Uma rima brasileira: o dia a dia da pandemia

Coluna publicada no JORNAL DO PORTO dia 16-4-2021

Uma rima brasileira: o dia a dia da pandemia

O noticiário do país imobiliza-nos. Todos os dias as mesmas histórias: faltam vacinas, sedativos, relaxantes musculares, faltam vagas nas UTIs; sobram muitas festinhas clandestinas com diferentes classes sociais, das vilas aos cassinos chiques em São Paulo onde um craque de futebol, valente no campo, correu para debaixo de uma mesa quando viu a polícia.

Uns riem das estórias, outros ficam indignados e assim, dia a dia, naturaliza-se a pandemia; esta existe apenas para quem perdeu alguém da família ou para quem trabalha e pega os ônibus cheios de covid-19 como numa roleta russa esperando sua vez de adoecer.

Os governantes de todas as esferas ajudam nessa naturalização. Parece-nos que a morte não é novidade no Brasil. Morre-se de tiros que ninguém sabe de onde saem; morrem negros, os feminicídios aumentam, matam-se crianças nas classes sociais mais abastadas, desaparecem crianças nas classes mais pobres. Morremos, agora, de covid-19, como se fosse uma "gripezinha". Essas notícias misturam-se nas TVs, jornais e rádios. Tudo é igual. Tudo é natural.

Os representantes políticos da res-pública falam nas telas midiáticas. Às vezes, lembram-se de lamentar as mortes. Estão atomizados pela política da economia ultraliberal que massacra os nossos direitos, pelos interesses de aumentar a venda de armas, pelo empenho na taxação de livros (pois segundo o economista - mor, pobres não leem), pela reforma administrativa que liquida as universidades públicas e outros serviços, pela venda de cloroquina e ivermectina. Não há defesa do bem comum, defendem – se individualmente para a eleição de 2022.

O congresso e o senado resumem-se em disputas de interesses privados, vinculados à satisfação imediata de direitos particulares e de grupos partidários trocando favores. É a inércia, o luxo (de quem compra carros caros, mansões com salário de senador, apartamentos em Miami). Apagam o país. Só entrarão em Miami, não mais na França desde terça-feira desta semana.

Enquanto isso, a pandemia carrega as almas. Elas não importam aos governantes. Os apetites mais primários governam os homens do planalto central. Uma frase mais dura: a morte nos governa. O interesse privado engole as necessidades básicas dos cidadãos comuns. Banalidade, eis o nome da morte. Nesse mar de falecidos, o presidente assinou a venda de seis armas por pessoa. Nesse oceano da covid-19 os alimentos subiram de preço. Nesse país continental pela primeira vez o número de mortos é maior que o número de nascimentos.

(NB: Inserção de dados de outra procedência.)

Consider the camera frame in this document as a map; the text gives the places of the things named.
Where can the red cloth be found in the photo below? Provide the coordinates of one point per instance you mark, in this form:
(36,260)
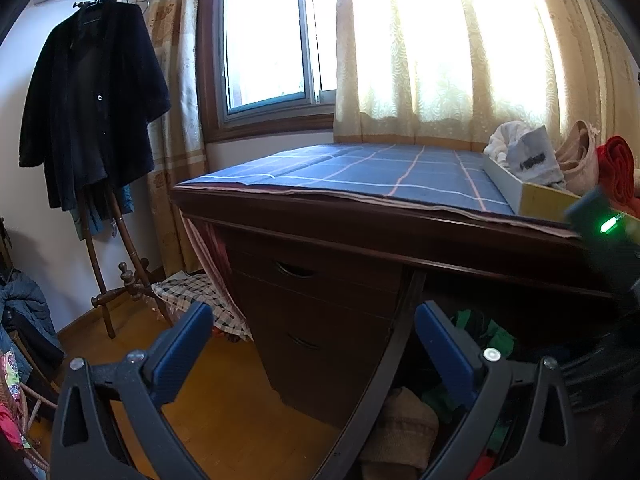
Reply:
(10,425)

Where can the small side drawer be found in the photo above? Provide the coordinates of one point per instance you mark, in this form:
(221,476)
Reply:
(340,277)

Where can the blue plaid cloth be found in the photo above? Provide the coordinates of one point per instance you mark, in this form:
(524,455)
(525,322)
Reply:
(375,170)

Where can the shallow cardboard tray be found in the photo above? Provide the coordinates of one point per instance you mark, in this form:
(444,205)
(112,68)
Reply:
(542,202)

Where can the blue-grey padded jacket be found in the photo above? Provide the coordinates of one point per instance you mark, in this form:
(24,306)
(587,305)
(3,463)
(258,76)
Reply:
(30,310)

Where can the pink striped cloth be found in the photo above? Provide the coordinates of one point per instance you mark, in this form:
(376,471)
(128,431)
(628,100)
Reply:
(210,260)

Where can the beige ribbed knit garment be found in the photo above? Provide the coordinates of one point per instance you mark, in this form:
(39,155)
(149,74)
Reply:
(400,430)

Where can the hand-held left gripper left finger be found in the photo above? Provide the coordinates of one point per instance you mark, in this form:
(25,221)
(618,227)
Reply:
(182,355)

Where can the beige lace curtain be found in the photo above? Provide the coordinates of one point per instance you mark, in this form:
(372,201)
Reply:
(450,50)

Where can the checkered cloth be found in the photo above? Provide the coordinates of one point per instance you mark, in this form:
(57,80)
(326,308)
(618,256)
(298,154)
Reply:
(200,295)

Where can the dark wooden desk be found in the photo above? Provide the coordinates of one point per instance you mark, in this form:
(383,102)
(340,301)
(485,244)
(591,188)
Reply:
(350,230)

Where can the dark navy coat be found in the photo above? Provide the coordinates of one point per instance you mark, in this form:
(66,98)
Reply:
(90,110)

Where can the colourful patterned cloth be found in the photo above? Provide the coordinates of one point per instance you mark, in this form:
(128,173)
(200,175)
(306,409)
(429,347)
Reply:
(9,375)

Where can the teal garment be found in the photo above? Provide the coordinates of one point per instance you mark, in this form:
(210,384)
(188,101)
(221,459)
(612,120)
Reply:
(125,200)

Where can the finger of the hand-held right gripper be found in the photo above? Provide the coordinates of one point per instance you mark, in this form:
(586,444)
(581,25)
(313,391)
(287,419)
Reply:
(595,370)

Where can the tan patterned curtain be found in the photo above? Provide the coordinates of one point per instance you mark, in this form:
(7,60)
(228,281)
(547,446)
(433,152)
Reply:
(175,110)

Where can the wooden coat rack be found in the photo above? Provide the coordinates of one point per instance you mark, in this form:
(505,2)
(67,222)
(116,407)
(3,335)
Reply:
(95,260)

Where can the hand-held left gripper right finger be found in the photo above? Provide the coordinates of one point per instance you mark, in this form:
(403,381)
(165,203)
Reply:
(445,355)

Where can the large side drawer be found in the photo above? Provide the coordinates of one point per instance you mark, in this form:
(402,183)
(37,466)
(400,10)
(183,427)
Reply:
(340,360)

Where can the wood-framed window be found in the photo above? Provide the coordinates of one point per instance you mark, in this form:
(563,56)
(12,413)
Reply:
(270,35)

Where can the bright red underwear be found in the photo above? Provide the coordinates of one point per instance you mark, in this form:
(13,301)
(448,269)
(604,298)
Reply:
(617,165)

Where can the dark red underwear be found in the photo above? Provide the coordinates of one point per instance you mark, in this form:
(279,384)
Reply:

O ministro da economia promete um país diferente. Não disse que a diferença é entregar os espaços públicos aos banqueiros, aos empresários, aos grupos gulosos de lucro e consumo. Não foi assim que um grupo privatista quis comprar vacinas para os seus?

O espaço da população é o da desigualdade e da crise. O nome disso também é corrupção. Corrupção de costumes que retira das pessoas seus direitos à sobrevivência, à leitura, à escola, à liberdade, ao trabalho digno.

Esses governantes – do presidente ao distante vereador – são tiranos, querem seu império às custas do quinhão daqueles que trabalham. São senhores violentos, impõem a morte e calam o país.


Marta Bellini

*Professora aposentada da Universidade Estadual de Maringá. Com doutorado em Psicologia, mestrado em educação e graduação em Biologia, diletante em Literatura, uma ornitorrinco, tem a sorte de continuar a ser integrante do Grupo de pesquisa Science Studies CNPq-UEM, na mesma universidade, grupo interdisciplinar de pessoas da filosofia, pedagogia, biologia, física, psicologia entre outras áreas. Sindicalistas nos períodos necessários, teve a honra de participar com colegas de duas grandes greves, a de setembro de 2001 a março de 2002, e a de abril-maio de 2015, as duas contra privatização das universidades públicas do Paraná e a última, também contra a reforma da previdência, além, é claro, de lutar da dignidade salarial.